**PROBLEM DESCRIPTION:** For this exercise, copy each line of the records that contains the word "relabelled".

##### SUPPLIED RECORDS #####

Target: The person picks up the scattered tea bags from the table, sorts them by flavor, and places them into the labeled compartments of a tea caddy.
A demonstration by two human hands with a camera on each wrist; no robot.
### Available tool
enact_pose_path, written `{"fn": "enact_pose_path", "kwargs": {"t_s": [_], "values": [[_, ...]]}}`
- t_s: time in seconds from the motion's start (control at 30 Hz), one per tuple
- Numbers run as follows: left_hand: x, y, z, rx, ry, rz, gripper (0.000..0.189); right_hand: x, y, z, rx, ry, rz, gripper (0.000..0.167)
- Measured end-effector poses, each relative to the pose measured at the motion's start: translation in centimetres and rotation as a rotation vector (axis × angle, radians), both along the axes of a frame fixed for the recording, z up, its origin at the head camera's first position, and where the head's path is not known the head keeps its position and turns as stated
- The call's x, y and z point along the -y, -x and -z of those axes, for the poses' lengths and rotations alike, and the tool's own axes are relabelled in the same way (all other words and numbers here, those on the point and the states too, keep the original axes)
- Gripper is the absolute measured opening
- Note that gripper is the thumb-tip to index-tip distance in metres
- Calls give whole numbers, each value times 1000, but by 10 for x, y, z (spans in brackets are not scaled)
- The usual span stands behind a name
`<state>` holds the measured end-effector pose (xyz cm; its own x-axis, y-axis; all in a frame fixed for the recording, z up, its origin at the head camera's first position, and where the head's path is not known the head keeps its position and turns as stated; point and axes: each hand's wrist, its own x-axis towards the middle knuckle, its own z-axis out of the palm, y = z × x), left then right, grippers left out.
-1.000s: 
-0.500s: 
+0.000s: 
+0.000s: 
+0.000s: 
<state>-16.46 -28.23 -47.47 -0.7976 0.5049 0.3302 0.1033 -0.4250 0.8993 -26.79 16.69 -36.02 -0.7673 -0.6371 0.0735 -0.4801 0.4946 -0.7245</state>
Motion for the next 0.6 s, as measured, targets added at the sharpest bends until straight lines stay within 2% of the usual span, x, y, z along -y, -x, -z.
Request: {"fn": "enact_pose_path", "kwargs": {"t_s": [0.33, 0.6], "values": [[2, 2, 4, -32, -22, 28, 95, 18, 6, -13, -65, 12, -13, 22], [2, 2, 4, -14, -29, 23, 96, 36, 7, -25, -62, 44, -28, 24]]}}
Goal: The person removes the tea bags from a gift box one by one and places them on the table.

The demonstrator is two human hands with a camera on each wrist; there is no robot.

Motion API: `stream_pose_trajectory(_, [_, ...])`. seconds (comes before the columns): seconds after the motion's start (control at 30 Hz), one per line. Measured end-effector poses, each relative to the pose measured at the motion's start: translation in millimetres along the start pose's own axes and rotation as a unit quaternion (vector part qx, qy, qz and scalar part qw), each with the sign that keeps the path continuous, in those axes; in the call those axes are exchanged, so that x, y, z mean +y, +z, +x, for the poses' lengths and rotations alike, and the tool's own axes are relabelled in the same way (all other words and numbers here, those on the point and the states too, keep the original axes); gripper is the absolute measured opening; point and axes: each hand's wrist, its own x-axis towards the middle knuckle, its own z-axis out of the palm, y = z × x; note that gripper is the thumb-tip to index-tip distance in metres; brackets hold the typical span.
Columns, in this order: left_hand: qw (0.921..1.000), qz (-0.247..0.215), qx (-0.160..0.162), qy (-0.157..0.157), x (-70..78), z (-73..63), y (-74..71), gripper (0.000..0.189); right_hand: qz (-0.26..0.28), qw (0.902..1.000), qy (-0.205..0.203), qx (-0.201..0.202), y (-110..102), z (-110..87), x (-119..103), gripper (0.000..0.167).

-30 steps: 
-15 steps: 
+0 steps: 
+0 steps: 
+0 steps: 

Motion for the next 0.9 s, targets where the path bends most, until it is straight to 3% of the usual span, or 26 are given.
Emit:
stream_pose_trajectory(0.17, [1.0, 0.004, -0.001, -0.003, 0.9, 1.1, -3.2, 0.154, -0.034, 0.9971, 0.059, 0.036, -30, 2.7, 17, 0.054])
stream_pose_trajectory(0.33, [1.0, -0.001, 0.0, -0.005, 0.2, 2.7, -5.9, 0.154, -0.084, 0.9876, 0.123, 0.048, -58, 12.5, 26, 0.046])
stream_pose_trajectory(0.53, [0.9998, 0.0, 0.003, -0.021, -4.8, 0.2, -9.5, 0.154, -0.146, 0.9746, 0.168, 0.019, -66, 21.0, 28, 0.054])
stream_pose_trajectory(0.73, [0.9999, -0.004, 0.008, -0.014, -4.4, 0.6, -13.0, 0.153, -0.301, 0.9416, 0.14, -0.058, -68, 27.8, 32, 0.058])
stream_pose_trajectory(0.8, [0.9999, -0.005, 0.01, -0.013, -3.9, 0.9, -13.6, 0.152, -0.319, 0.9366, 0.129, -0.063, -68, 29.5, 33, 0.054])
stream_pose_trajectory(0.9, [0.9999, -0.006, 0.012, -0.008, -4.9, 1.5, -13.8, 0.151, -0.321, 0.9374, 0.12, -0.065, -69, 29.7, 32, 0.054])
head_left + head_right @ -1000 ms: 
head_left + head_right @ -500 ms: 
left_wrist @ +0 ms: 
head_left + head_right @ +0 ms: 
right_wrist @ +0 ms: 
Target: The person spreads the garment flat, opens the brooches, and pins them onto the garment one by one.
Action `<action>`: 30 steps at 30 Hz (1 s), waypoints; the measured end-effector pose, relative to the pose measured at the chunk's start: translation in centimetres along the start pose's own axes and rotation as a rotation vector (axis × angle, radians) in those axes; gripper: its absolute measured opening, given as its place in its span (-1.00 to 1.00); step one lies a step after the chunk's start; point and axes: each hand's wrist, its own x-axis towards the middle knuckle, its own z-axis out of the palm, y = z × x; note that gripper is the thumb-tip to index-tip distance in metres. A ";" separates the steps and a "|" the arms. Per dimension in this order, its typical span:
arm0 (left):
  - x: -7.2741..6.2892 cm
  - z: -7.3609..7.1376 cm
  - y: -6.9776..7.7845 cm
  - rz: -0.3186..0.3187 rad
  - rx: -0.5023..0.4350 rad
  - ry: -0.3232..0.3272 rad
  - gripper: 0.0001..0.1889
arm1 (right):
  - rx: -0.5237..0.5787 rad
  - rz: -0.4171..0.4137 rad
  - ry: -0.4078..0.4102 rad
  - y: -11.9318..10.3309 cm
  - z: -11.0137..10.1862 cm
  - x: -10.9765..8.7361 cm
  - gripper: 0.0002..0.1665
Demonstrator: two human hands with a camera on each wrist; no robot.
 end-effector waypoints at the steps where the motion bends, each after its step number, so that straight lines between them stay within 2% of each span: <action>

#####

**RESPONSE TO THE TASK:**
- The call's x, y and z point along the -y, -x and -z of those axes, for the poses' lengths and rotations alike, and the tool's own axes are relabelled in the same way (all other words and numbers here, those on the point and the states too, keep the original axes)
Motion API: `stream_pose_trajectory(_, [_, ...])`. seconds (comes before the columns): seconds after the motion's start (control at 30 Hz), one per line. Measured end-effector poses, each relative to the pose measured at the motion's start: translation in millimetres along the start pose's own axes and rotation as a unit quaternion (vector part qx, qy, qz and scalar part qw), each with the sign that keeps the path continuous, in those axes; in the call those axes are exchanged, so that x, y, z mean +y, +z, +x, for the poses' lengths and rotations alike, and the tool's own axes are relabelled in the same way (all other words and numbers here, those on the point and the states too, keep the original axes); gripper is the absolute measured opening; point and axes: each hand's wrist, its own x-axis towards the middle knuckle, its own z-axis out of the palm, y = z × x; note that gripper is the thumb-tip to index-tip distance in metres; brackets hold the typical span.

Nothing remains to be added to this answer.